2
votes

I have been looking through the source and documentation for google dataflow and I didn't see any mention of the message delivery semantics around PubSubIO.Read.

The problem I am trying to understand is: What kind of message delivery semantics does the PubSubIO and Google Dataflow provide? Based on my reading of the source, the messages get acked before they are emitted using ProcessingContext#output method. This implies that the Dataflow streaming job will loose messages that have been acked and not passed on.

So, how does Dataflow guarantee (if at all) correctness around windows (especially session), etc in case of failure and redeploy of jobs.

1

1 Answers

3
votes

Dataflow doesn't ack messages to Pub/Sub until they have been persisted in intermediate storage within the pipeline (or emitted to the sink, if there is no GroupByKey within the pipeline). We also do deduping of messages read from Pub/Sub for a short period to prevent duplicate delivery from missed acks. So Dataflow guarantees exactly once delivery, modulo any duplicates inserted by publishers at drastically different times.

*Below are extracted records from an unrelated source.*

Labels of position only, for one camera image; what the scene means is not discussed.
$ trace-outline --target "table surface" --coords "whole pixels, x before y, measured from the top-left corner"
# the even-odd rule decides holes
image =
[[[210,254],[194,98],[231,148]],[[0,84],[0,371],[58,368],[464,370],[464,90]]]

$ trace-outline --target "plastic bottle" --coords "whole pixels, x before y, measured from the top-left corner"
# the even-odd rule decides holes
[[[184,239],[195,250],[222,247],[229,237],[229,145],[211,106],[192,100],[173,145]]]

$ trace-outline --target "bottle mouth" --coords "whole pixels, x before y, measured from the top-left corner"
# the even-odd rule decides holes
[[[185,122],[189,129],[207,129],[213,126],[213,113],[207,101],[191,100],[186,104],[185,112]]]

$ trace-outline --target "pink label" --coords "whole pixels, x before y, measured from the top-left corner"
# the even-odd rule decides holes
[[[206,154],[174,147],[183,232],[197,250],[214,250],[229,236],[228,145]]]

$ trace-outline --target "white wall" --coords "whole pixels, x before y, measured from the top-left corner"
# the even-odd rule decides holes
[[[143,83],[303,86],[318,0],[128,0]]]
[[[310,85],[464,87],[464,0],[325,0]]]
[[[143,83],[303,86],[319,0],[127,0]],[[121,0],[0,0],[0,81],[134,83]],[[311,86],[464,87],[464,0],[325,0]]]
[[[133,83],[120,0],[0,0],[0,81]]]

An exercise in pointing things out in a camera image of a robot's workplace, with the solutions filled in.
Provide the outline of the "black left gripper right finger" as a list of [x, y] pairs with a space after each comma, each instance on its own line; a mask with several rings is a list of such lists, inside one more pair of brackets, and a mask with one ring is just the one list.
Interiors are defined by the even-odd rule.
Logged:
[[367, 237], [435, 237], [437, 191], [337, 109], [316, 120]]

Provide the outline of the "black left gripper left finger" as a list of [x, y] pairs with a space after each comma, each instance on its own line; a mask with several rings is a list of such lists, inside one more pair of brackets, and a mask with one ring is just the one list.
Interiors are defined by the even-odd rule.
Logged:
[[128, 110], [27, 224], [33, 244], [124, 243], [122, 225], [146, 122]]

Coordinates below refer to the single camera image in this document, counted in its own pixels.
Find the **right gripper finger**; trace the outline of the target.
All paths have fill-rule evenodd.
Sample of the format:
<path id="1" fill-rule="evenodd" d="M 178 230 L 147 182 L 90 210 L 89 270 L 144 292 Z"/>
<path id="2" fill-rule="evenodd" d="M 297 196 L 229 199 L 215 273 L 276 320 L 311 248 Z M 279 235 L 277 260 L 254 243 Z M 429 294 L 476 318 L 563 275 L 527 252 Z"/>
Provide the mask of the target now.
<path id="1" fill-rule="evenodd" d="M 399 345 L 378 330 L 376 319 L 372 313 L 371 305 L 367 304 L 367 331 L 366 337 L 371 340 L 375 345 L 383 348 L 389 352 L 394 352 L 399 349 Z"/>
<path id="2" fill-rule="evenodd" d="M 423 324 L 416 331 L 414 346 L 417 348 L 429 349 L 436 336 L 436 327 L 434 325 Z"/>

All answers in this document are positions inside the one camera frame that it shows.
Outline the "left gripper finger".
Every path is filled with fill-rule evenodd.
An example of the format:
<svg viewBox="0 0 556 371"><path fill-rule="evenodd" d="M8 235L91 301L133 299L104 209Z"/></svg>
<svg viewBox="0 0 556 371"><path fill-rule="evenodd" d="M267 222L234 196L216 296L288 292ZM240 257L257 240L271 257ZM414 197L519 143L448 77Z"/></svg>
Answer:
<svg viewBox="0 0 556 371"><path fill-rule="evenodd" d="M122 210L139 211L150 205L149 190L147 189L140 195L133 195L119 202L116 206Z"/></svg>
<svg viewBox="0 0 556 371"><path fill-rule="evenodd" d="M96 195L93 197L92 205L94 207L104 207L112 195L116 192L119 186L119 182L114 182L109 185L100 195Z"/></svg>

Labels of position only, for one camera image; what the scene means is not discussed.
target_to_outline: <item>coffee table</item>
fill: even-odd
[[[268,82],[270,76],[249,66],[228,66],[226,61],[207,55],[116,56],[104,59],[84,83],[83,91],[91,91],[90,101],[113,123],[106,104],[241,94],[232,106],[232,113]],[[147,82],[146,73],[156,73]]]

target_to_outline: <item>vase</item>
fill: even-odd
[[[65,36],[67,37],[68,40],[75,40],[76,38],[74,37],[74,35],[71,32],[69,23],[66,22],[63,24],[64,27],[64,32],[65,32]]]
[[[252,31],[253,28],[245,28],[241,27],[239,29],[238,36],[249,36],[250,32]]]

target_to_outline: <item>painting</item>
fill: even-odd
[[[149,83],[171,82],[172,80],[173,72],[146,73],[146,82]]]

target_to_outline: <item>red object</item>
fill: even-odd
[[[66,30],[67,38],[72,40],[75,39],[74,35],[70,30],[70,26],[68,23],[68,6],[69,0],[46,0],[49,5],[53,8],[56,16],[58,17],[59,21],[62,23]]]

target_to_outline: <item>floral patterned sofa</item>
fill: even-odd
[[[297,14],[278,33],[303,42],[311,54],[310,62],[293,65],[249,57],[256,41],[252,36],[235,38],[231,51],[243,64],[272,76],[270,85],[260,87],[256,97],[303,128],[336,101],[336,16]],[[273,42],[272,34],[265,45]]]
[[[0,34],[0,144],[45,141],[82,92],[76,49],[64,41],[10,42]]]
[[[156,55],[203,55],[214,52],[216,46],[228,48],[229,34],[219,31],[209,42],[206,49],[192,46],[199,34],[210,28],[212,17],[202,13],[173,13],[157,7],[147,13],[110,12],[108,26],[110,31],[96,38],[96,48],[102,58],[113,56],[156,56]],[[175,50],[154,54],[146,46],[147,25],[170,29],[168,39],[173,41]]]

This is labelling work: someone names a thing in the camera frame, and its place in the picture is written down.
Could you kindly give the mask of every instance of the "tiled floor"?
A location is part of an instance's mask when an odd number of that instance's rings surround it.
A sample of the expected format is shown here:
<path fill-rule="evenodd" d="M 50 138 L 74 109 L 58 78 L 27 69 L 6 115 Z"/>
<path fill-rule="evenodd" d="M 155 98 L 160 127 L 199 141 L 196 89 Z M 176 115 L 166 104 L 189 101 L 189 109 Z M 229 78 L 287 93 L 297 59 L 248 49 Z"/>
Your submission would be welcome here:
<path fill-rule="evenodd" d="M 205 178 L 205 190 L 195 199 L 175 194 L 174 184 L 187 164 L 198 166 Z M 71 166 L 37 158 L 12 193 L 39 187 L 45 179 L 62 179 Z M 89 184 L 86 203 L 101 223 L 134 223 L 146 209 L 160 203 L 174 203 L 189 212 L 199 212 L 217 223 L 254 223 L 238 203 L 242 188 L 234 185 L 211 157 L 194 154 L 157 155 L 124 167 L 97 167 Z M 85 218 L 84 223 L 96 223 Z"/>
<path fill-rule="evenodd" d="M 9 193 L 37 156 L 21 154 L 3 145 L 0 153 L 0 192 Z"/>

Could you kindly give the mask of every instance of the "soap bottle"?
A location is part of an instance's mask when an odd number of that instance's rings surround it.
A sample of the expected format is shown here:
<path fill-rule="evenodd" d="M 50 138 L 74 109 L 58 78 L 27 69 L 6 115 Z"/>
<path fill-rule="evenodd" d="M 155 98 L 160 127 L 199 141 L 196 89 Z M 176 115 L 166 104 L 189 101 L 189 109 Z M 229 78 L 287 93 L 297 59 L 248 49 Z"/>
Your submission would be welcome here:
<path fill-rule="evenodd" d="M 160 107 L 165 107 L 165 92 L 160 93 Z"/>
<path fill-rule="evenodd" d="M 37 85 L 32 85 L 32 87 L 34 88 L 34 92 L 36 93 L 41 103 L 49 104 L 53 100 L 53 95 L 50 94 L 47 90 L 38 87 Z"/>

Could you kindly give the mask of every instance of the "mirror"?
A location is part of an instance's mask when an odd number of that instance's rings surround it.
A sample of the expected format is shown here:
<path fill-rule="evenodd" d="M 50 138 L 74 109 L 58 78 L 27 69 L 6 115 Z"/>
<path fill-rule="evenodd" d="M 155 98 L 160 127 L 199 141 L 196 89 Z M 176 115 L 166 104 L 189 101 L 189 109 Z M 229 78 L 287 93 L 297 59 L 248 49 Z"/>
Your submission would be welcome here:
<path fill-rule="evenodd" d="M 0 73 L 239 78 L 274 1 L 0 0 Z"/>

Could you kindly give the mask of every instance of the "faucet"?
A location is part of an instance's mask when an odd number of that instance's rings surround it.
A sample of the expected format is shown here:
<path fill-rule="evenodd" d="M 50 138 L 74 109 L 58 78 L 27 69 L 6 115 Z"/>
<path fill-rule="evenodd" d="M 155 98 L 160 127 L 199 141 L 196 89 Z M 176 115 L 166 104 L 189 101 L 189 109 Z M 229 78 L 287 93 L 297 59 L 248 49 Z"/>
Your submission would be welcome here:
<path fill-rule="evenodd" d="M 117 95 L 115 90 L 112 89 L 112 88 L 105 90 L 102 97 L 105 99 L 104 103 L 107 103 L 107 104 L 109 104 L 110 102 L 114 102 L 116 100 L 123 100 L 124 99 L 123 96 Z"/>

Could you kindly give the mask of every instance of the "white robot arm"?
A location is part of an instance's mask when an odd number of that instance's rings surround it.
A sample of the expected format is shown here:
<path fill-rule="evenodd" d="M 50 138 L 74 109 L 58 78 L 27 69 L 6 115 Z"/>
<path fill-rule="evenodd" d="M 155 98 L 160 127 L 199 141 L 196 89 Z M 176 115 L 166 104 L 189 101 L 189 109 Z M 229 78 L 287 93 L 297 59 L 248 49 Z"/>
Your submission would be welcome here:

Any intermediate state buffered within a running pipeline is maintained when the pipeline is updated. Streaming pipelines do not fail -- instead they continue to retry elements with errors. Either the error is transient and the element will eventually be processed successfully, or in the case of a consistent exception (NullPointerException in your code, etc) you can update the job with corrected code that will be used to process the failing element.

(Note that the implementation is different for the DirectRunner, which may be causing confusion if you are looking at that part of the code.)